Found this podcast super interesting and unexpected. I had never heard of Mob programming and thought I’d learn some interesting new ideas and lo and behold it turns out we’ve been doing this at our company since pretty much the start.

When I joined the company it was basically a brand new dev team that was building a SaaS product as an ad-on to a small but already successful consulting company. I had worked with these devs at my previous gig and we already had the same background and ideas of what we liked and didn’t like from our previous company. We reported directly to the CEO at the time and he allowed us to basically mold the team and processes as we saw fit. As time went on we added a product manager, a QA (our CEO was our UI/UX person for a while) but we all formed what you basically consider one team. We employed a lot of what you covered in this podcast. Definitely not 100% but my key takeaway was that the team decides what the team needs or should be… and we are very well supported in those decisions.

As our team has grown and added a couple more SaaS products, we’ve spun off team members to different teams but we still have quite a bit of cohesion between the teams. Each team continues to have devs, QA and a product manager that functions as one team that is responsible for their particular product. We’re all remote now but we collaborate as we see fit and each team decides that for themselves. The team I’m on has a Zoom audio only call that we keep open all day and create breakout rooms for any side conversations.
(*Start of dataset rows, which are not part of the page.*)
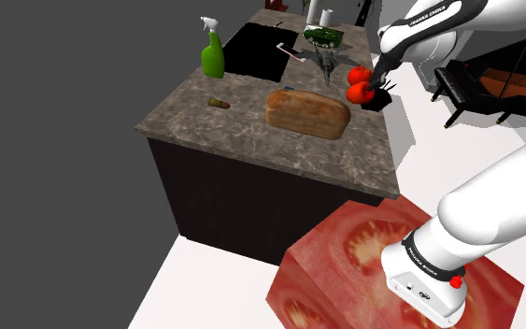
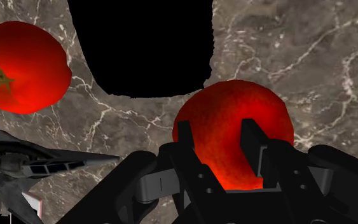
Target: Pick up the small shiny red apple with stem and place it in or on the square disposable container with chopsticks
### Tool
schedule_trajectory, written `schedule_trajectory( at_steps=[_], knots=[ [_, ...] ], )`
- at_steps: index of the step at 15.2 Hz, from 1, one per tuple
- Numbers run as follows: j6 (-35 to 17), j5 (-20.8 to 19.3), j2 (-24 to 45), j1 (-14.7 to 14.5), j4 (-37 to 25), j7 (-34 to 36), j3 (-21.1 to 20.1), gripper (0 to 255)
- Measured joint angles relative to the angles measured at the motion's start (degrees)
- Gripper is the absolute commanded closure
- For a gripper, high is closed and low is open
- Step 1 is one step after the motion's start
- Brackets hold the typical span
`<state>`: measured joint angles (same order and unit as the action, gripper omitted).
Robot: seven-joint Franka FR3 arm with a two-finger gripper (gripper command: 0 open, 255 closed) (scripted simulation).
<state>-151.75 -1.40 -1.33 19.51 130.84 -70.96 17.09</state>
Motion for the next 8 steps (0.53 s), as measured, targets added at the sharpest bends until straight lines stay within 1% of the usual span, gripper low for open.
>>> schedule_trajectory(
  at_steps=[8],
  knots=[
    [6.5,-1.5,-3.5,0.1,-3.2,0.9,-0.2,255]
  ],
)
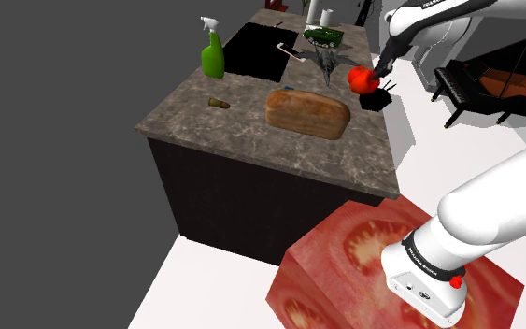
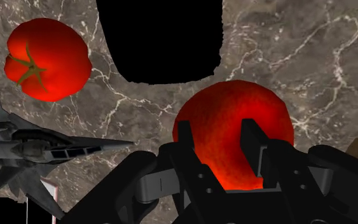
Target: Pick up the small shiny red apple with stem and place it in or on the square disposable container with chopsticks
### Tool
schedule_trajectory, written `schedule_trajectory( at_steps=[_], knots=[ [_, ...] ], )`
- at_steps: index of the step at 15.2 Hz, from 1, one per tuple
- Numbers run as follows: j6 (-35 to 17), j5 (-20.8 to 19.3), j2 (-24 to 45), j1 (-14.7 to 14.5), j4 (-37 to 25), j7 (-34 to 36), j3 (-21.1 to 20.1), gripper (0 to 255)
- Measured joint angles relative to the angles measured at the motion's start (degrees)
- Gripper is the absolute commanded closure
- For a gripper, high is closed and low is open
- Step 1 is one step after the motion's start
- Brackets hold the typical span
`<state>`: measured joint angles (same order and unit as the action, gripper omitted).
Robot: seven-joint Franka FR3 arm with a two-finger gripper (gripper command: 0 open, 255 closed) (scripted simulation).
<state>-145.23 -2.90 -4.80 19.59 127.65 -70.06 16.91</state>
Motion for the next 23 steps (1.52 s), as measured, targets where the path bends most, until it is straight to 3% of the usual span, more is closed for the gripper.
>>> schedule_trajectory(
  at_steps=[12,23],
  knots=[
    [9.0,-0.6,-2.7,0.1,-6.4,-0.1,-0.1,255],
    [17.9,10.8,10.6,5.4,-27.3,-16.9,6.7,255]
  ],
)
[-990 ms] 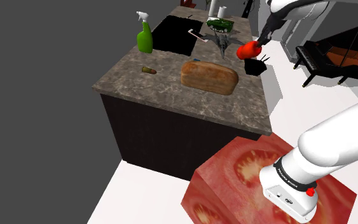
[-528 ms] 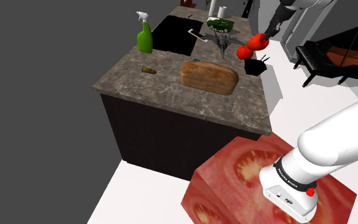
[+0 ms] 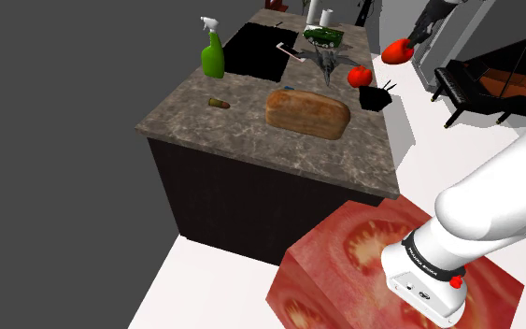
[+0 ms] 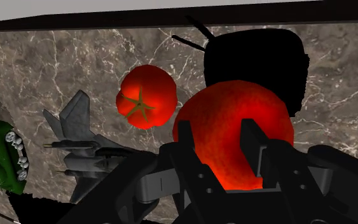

Having instant access to our product manager, QA and devs has worked out very well and allowed us to go from start to (almost) MVP in a relatively short time.

We’ve been very successful and a lot our practices are starting to bleed into other parts of the organization based on the success that we’ve had.

Anyways, just wanted to share my experience with you. Great show, keep up the good work.

2022-05-09T14:11:29Z ago

Thanks again for the shoutout, Jerod, and kudos to you all for another excellent episode.

Mob programming truly can be such an excellent way for teams to collaborate; even for loose consortiums of people within open source, I’ve found it a valuable tool for knowledge-sharing, rapid prototyping and iteration.

Would highly recommend which Woody referenced in the show (the light git wrapper which makes handoffs a breeze). Additionally, for people & teams interested in mob programming: it’s a very flexible undertaking! Try it, as Woody said, once or twice a week if there’s interest, and more if that interest grows. As a full-time mob and TDD practitioner, I can say with confidence that our team would be nowhere near as proficient with making changes to, nor as knowledgeable about our products, if not for mob programming.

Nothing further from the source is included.